2 décembre 1978
Ils aiment ça, c’est évident. D’ailleurs, c’est de leur monde. Ce petit jeune homme blond sur scène avec sa guitare et sa voix grippée, un peu chanteur « à textes » rive-gauchiste, un peu rocker de charme à la française, il leur va droit au cœur; sûrement, il est des leurs autant qu’un Louka, jeune gars sorti du peuple, au fond, avant d’être artiste parisien et grand sensible de son métier. C’est du moins l’air qu’il se donne, et Charleroi ne peut qu’aimer ce Renaud-là.
Mais Charleroi, c’est aussi le plus prolétaire des publics : le spectacle, c’est un brin artificiel, ça les rend timides. C’est à peine s’ils osent applaudir à la fin du morceau ou rire poliment quand il y a une astuce. De là à trépigner quand le rythme prend bien, à crier bien fort combien ils aiment, à se lever de leur fauteuil, à faire la réponse quand il y a un blanc dans le tour de chant, c’est un autre monde.
Et Renaud, qui est un grand sensible et un peu enrhumé, qui était naguère le plus intimiste des « nouveaux chanteurs » (il a un groupe de rock avec lui, maintenant, comme Béranger à qui il ressemble si souvent, l’âge mis à part), Renaud n’osera pas non plus faire le premier pas. Deux grands timides sur un banc dans un parc, qui s’aiment et ne peuvent rien se dire. Un malentendu.

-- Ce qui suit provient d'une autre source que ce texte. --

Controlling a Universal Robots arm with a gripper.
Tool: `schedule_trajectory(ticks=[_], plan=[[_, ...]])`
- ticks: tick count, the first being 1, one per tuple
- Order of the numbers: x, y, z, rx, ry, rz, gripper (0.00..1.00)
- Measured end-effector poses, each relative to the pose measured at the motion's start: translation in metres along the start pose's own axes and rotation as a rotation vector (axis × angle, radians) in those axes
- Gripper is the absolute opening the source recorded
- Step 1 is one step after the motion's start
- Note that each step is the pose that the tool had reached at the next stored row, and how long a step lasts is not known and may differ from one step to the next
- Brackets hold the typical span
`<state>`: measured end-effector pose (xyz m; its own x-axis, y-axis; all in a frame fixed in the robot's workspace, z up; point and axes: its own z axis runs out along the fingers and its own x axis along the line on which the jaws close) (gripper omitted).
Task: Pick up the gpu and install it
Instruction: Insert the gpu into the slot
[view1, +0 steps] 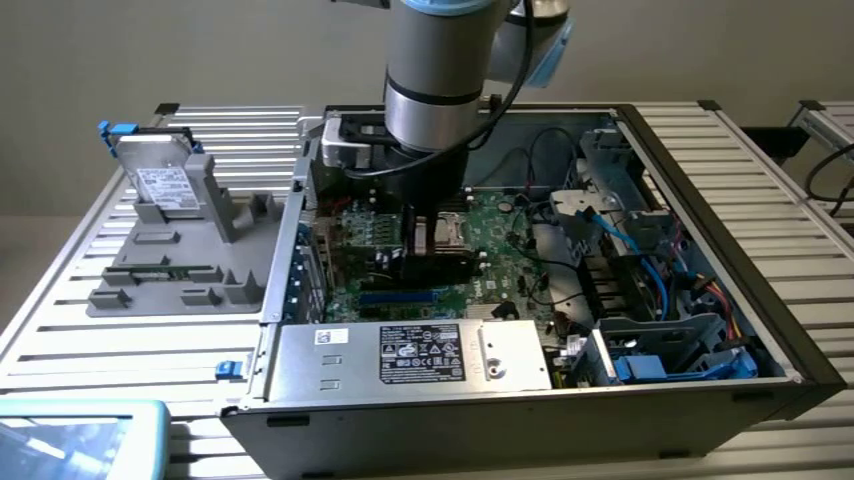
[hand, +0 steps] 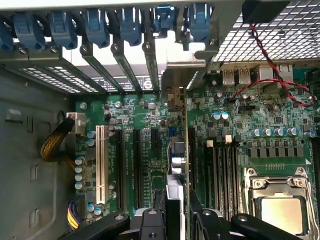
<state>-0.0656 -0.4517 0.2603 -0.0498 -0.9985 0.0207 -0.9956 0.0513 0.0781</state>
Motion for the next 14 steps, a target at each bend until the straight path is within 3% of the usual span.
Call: schedule_trajectory(ticks=[6, 14], plan=[[0.001, 0.002, 0.009, -0.001, 0.0001, 0.0, 0.29], [0.004, 0.007, 0.0123, -0.0019, 0.0002, 0.0, 0.29]])
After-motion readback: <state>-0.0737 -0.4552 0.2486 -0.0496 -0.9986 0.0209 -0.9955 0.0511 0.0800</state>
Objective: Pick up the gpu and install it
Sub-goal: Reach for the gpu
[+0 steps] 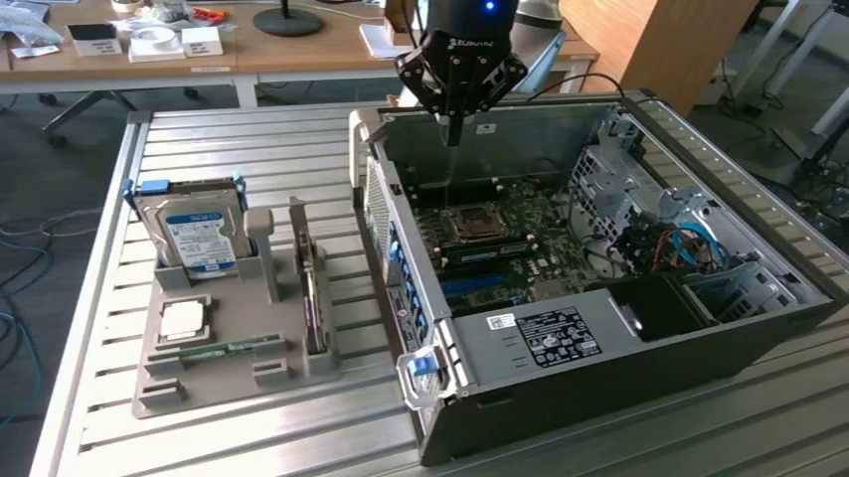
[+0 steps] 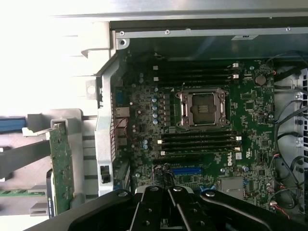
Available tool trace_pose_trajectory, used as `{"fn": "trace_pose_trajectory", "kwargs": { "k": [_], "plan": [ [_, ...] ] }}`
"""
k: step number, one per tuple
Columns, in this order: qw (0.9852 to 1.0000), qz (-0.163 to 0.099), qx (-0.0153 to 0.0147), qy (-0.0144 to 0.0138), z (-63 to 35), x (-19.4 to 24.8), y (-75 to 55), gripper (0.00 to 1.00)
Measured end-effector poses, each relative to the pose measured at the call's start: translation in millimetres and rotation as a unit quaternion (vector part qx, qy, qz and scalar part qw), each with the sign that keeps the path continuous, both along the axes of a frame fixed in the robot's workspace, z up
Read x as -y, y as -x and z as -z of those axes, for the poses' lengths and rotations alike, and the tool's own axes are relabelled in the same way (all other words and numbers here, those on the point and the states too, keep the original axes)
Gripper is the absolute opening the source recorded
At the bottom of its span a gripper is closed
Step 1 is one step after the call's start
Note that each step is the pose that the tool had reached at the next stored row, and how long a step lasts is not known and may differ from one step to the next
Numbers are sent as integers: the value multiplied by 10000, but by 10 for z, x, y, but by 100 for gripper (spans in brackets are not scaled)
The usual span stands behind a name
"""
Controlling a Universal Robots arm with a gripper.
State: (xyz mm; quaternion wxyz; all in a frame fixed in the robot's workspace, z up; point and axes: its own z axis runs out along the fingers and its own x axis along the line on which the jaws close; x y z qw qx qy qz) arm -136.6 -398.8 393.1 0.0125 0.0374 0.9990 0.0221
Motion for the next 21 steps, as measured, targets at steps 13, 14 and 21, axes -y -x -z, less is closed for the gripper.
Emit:
{"fn": "trace_pose_trajectory", "kwargs": {
  "k": [13, 14, 21],
  "plan": [
    [10000, 0, 0, 1, 0, 0, 79, 11],
    [10000, 0, 0, 0, 0, 0, 87, 11],
    [10000, 0, 0, 0, 1, -1, 173, 11]
  ]
}}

Mais, si le public carolorégien a l’habitude de l’incommunicabilité (Béranger et Higelin s’y sont trompés aussi, le mois dernier), Renaud, lui, n’a pas l’intention d’en rester là : fragile, sans doute, mais dur à décourager. Et si les médusés de Charleroi n’auront pas le loisir de profiter de la reprise en main, ce sont les calmes habitués du Théâtre 140 que Renaud a l’intention de secouer ferme pour trois soirs de suite. Il a un retard à rattraper côté chaleur et abattage, et compte bien y arriver à Bruxelles : d’entrée de jeu, il sera interdit de bouder son plaisir.